NVME Cache failure strategies

Here’s a topic I have never seen covered.
What’s the recovery strategy in the following 3 cases, each in increasing risk of severity.

  1. A single read-only nvme cache drive failing.
  2. A pair of read-write nvme cache drives failing.
  3. A pair of read-write nvme cache drives with pinned metadata failing.

I would imagine for the first case it’s simply a case of shutting down the diskstation, and either replacing the nvme with a new one, or setting DSM to no longer use a cache for the volume.

For a read-write cache failure, I’ve seen people say the volumes on the sata drives require a rebuild. I don’t know if that’s true.

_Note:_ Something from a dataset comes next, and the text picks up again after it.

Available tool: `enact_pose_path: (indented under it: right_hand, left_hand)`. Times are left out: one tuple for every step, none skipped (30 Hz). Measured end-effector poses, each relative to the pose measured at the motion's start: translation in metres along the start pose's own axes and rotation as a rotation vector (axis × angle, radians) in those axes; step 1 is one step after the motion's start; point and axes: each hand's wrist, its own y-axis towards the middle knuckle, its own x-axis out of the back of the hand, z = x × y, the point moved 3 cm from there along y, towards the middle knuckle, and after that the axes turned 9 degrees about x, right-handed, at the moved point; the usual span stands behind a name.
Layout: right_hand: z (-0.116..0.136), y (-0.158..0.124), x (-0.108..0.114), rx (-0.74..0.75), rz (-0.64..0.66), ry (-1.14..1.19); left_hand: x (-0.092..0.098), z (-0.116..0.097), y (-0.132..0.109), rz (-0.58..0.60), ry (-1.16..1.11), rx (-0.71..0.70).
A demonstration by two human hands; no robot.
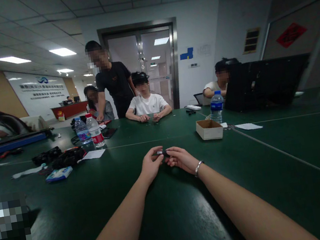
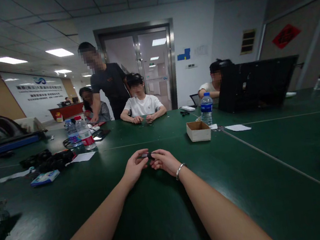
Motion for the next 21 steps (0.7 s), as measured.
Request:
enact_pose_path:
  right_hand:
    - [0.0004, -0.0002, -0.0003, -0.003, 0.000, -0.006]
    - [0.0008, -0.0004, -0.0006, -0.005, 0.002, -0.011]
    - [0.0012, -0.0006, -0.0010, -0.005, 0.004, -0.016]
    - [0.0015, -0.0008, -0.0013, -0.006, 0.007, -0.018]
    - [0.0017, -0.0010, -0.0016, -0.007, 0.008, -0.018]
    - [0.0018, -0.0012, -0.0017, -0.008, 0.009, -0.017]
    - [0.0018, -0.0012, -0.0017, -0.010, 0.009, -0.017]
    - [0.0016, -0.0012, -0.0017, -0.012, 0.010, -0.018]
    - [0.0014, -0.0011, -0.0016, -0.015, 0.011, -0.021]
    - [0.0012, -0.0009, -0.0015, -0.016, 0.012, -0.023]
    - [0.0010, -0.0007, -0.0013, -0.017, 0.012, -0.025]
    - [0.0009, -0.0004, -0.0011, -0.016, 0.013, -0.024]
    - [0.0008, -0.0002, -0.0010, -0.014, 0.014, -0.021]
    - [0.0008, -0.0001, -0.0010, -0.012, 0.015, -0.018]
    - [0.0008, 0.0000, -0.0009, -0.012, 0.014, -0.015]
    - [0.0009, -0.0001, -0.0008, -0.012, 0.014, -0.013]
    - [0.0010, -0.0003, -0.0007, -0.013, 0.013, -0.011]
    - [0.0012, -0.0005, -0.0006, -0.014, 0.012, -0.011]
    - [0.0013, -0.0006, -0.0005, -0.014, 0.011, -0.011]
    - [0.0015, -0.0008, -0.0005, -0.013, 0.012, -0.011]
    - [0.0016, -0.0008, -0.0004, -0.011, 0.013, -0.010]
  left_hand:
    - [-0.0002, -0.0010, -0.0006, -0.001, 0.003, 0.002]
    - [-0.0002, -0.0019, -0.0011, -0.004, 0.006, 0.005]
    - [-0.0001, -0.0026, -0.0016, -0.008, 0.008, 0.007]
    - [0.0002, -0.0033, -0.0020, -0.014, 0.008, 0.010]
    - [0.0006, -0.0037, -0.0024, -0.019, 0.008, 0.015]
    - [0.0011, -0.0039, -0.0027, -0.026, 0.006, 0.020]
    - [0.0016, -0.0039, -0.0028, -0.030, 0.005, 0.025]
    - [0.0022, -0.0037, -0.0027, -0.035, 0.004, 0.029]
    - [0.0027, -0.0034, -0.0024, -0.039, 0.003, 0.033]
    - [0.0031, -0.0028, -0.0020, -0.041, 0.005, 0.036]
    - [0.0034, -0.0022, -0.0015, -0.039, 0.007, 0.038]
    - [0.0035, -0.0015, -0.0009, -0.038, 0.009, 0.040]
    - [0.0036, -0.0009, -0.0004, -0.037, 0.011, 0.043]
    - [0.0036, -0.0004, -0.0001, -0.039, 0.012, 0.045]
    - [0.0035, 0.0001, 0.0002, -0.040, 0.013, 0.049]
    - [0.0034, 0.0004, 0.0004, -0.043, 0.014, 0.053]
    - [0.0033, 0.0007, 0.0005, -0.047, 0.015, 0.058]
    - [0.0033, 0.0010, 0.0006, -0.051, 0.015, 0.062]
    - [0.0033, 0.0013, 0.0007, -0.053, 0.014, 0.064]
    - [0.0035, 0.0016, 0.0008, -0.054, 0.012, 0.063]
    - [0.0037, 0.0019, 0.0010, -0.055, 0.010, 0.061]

For a r-w cache failure with pinned metadata, the only comment I saw in searches was loss of data and having to restore from an external backup.

I have never tested or confirmed any of those 3 failure modes, so I don’t know what the outcomes are.

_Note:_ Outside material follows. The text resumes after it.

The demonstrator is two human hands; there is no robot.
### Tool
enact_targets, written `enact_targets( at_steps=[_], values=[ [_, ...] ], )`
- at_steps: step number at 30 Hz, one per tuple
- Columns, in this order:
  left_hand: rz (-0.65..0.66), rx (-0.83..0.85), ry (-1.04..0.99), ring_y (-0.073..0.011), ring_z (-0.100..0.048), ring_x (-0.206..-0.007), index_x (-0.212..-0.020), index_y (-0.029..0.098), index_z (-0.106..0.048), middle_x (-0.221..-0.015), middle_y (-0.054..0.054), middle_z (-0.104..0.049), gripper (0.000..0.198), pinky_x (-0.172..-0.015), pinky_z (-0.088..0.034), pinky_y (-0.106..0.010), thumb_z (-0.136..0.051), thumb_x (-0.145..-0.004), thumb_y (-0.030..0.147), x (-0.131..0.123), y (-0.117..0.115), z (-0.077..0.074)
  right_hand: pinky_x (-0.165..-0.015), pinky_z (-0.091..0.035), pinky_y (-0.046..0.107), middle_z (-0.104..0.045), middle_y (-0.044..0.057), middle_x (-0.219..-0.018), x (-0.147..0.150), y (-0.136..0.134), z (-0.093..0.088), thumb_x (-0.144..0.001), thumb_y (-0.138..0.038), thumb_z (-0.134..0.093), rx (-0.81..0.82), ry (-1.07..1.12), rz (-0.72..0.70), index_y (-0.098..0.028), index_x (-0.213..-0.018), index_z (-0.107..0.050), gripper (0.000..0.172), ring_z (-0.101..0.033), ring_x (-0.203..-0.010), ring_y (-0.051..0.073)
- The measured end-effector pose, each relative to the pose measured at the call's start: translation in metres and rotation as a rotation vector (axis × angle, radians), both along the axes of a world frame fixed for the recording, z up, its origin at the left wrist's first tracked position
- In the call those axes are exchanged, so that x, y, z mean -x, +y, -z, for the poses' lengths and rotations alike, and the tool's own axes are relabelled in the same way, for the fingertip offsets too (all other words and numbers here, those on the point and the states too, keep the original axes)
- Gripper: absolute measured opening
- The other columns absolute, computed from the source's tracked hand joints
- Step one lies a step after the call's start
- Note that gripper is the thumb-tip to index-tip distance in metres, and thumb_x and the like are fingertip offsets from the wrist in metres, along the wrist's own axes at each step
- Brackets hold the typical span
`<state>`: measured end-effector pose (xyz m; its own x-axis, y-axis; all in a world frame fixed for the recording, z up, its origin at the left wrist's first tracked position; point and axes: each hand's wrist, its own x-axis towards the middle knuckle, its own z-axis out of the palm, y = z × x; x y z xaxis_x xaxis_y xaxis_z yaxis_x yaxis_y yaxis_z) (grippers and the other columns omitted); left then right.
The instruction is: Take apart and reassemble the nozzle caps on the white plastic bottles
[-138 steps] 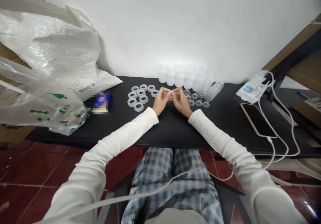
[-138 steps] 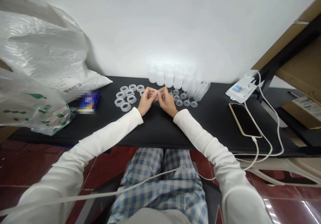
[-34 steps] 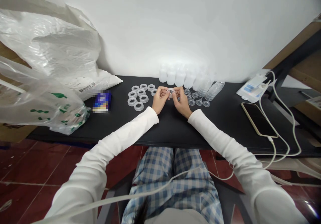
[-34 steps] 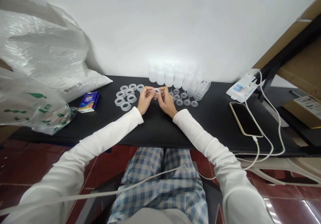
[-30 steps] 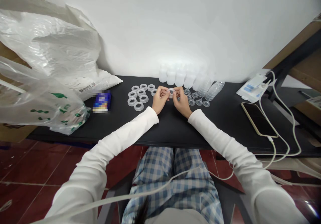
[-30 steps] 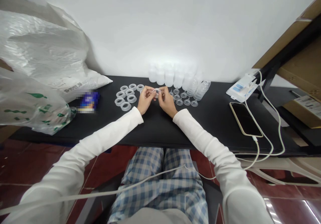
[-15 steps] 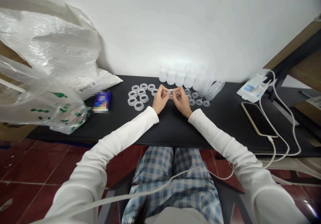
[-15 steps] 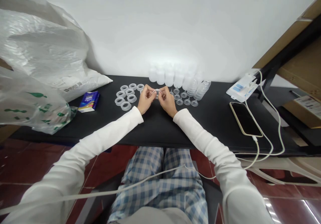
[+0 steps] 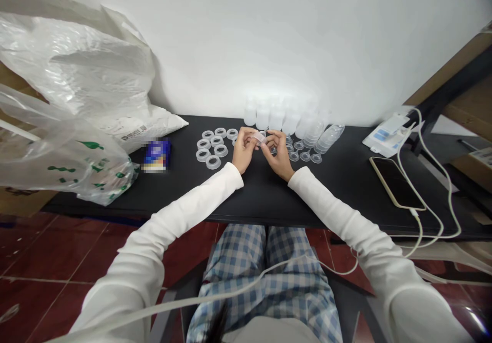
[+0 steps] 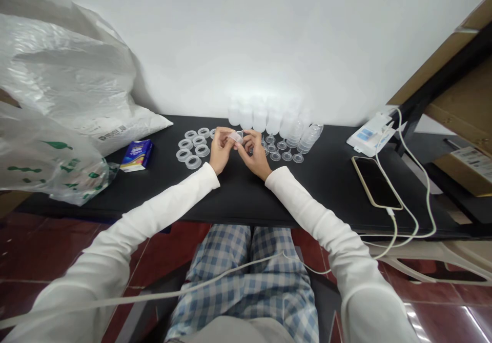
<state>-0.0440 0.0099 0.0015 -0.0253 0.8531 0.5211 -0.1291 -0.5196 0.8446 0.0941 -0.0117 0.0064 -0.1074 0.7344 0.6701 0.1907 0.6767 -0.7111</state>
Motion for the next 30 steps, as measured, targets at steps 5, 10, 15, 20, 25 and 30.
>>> enact_targets(
  at_steps=[5, 10, 15, 20, 25, 30],
  values=[
    [0.053, -0.045, -0.053, -0.011, -0.064, -0.075, -0.098, 0.023, -0.063, -0.097, -0.003, -0.067, 0.044, -0.068, -0.055, -0.024, -0.074, -0.08, 0.061, 0.001, 0.002, -0.002, -0.066, -0.048, 0.03, -0.057, 0.0, -0.093, 0.001, 0.002, 0.004, -0.098, -0.06, -0.05, 0.065, 0.115, -0.054, -0.029, -0.122, -0.035, 0.042, -0.059, -0.073, 0.013],
    [0.139, 0.005, -0.087, -0.0116, -0.065, -0.076, -0.101, 0.024, -0.065, -0.097, -0.002, -0.068, 0.039, -0.071, -0.056, -0.025, -0.077, -0.08, 0.055, 0.001, 0.003, 0.001, -0.062, -0.046, 0.028, -0.053, -0.002, -0.093, 0.0, 0.008, 0.006, -0.089, -0.066, -0.061, 0.136, 0.197, -0.03, -0.03, -0.118, -0.04, 0.051, -0.053, -0.067, 0.01],
    [0.169, 0.026, -0.071, -0.0189, -0.069, -0.103, -0.104, 0.025, -0.066, -0.11, -0.003, -0.071, 0.037, -0.091, -0.056, -0.032, -0.081, -0.078, 0.045, 0.004, 0.006, 0.004, -0.058, -0.041, 0.027, -0.052, -0.001, -0.096, 0.0, 0.002, -0.002, -0.086, -0.064, -0.065, 0.156, 0.157, -0.082, -0.027, -0.107, -0.052, 0.045, -0.046, -0.062, 0.008],
    [0.21, 0.001, 0.014, -0.0204, -0.069, -0.11, -0.109, 0.024, -0.067, -0.116, -0.005, -0.071, 0.031, -0.1, -0.055, -0.036, -0.077, -0.082, 0.036, 0.007, 0.004, -0.001, -0.058, -0.039, 0.027, -0.052, -0.003, -0.087, 0.0, -0.006, -0.007, -0.087, -0.055, -0.069, 0.105, 0.112, 0.018, -0.025, -0.102, -0.053, 0.038, -0.042, -0.06, 0.008],
    [-0.033, -0.002, 0.241, -0.0201, -0.066, -0.114, -0.125, 0.023, -0.057, -0.129, -0.011, -0.064, 0.038, -0.102, -0.054, -0.039, -0.062, -0.088, 0.021, 0.01, 0.018, 0.003, -0.061, -0.04, 0.029, -0.042, -0.007, -0.072, 0.0, -0.007, -0.005, -0.089, -0.049, -0.066, 0.029, 0.053, 0.141, -0.025, -0.1, -0.047, 0.033, -0.043, -0.059, 0.01],
    [-0.395, 0.101, 0.278, -0.0282, -0.049, -0.139, -0.134, 0.021, -0.043, -0.146, -0.018, -0.045, 0.062, -0.117, -0.042, -0.049, -0.063, -0.077, 0.006, 0.009, 0.074, 0.004, -0.064, -0.043, 0.031, -0.046, -0.003, -0.081, 0.001, -0.006, -0.002, -0.091, -0.043, -0.062, -0.029, 0.059, 0.223, -0.027, -0.1, -0.044, 0.026, -0.044, -0.065, 0.012]
  ],
)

There are so many “guides” online that say to add caches, but never talk about the risk to your data volumes when the caches fail.

Does anyone have any insight here?
Thanks!

Hi,
Good questions. I agree that few guides (if any) discuss recovering when functionality is lost.

I assume a read cache failure has little or no impact. A failing read-write cache is a different story. It may contain data that has not yet been committed to disk. I expect that this may corrupt the volume, but each case might be different depending on the activity during failure, the kind of failure, and so on. To what extent pinned metadata affects the result, I have no idea. Is the metadata stored in the cache in read-only mode or read-write mode? I do not know.

I would love to test it once in the future, and I have a spare device with SSD NVMe modules. However, I intend to remove these modules only during the power-off state, which affects the test results.